Eventually they rejoined the main group and travelled all the way to Port Phillip with Mitchell's expedition, and even there was seen to be conversant with local woman, probably Wurundjeri or Bunurong. Ballandella eventually made a recovery and, at that point, Turandurey expressed a desire to return to her country.

She became particularly homesick on crossing the Loddon River to what is now the interior of Victoria, and made up her mind to return. She was given shirts, food and a tomahawk, which she planned to use to make a canoe for Ballandella to cross the Murray River; and on departing she cried. However, Turandurey quickly returned, as she was confronted by hostile Indigenous men when she had made her way north.

== Separation from her daughter and later life ==
At Lake Repose, south of The Grampians, Mitchell acted on a desire to take Ballandella from Turandurey so that he could raise her in Sydney in a European fashion. With great sadness, Turandurey handed her daughter over to Mitchell, who then proceeded to journey ahead of the main group on the return leg to Sydney. Stapylton, who remained with Turandurey called the arrangement a kidnapping.

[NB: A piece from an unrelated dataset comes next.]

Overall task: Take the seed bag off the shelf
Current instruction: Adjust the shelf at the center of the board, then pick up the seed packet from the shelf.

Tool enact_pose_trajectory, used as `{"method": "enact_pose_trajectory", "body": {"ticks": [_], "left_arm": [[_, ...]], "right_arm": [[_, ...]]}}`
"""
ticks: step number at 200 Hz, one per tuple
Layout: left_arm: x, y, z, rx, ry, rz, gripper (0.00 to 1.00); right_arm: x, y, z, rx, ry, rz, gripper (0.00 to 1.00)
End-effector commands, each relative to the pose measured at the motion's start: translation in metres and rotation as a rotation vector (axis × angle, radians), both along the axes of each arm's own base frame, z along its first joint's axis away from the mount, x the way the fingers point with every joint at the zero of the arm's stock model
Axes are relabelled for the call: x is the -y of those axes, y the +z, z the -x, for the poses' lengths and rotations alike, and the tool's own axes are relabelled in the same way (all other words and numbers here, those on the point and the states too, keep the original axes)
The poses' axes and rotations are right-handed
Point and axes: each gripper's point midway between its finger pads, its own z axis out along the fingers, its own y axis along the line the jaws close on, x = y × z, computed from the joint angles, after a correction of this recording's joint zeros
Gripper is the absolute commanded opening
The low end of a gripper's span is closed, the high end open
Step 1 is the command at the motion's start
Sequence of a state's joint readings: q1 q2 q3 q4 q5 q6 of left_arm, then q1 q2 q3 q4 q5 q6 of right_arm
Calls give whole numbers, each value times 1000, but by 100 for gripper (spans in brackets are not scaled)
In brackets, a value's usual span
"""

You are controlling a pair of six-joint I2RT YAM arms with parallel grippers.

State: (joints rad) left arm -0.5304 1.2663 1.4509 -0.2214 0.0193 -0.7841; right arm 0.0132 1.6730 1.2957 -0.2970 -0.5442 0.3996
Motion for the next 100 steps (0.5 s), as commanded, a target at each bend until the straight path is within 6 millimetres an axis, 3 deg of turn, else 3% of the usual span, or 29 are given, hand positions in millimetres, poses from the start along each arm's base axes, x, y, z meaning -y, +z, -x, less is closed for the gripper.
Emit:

When Stapylton's group arrived back into the colonised region on the upper Murrumbidgee, Turandurey was married off to an Indigenous man known as "King Joey", who may have been King Joe of the Wiradjuri, presented with a breast plate in 1844 at Bangaroo station, near Canowindra.
Turandurey does not appear in the public record after this event in 1836.

Her daughter, Ballandella, was taken into the Mitchell household in Sydney where she became the playmate of his children. However, Mitchell soon had to return to England and left Ballandella in the care of medical doctor Charles Nicholson. She was baptised in 1839 and later moved to the Hawkesbury River region where she married a European labourer named Joseph Howard. She later married John Barber, a Dharug or Darkinyung man, and had five or six children. They lived at Sackville Reach with a community of around twenty Aboriginal people which later became an Aboriginal reserve. Ballandella died in December 1863.

== Legacy ==
Turandurey and Ballandella have streets named in their honour in the town of Balranald which is in the vicinity of Mitchell's depot camp where they remained while Ballandella recovered from her broken leg. The town of Ballendella in regional Victoria is also named after Turandurey's daughter.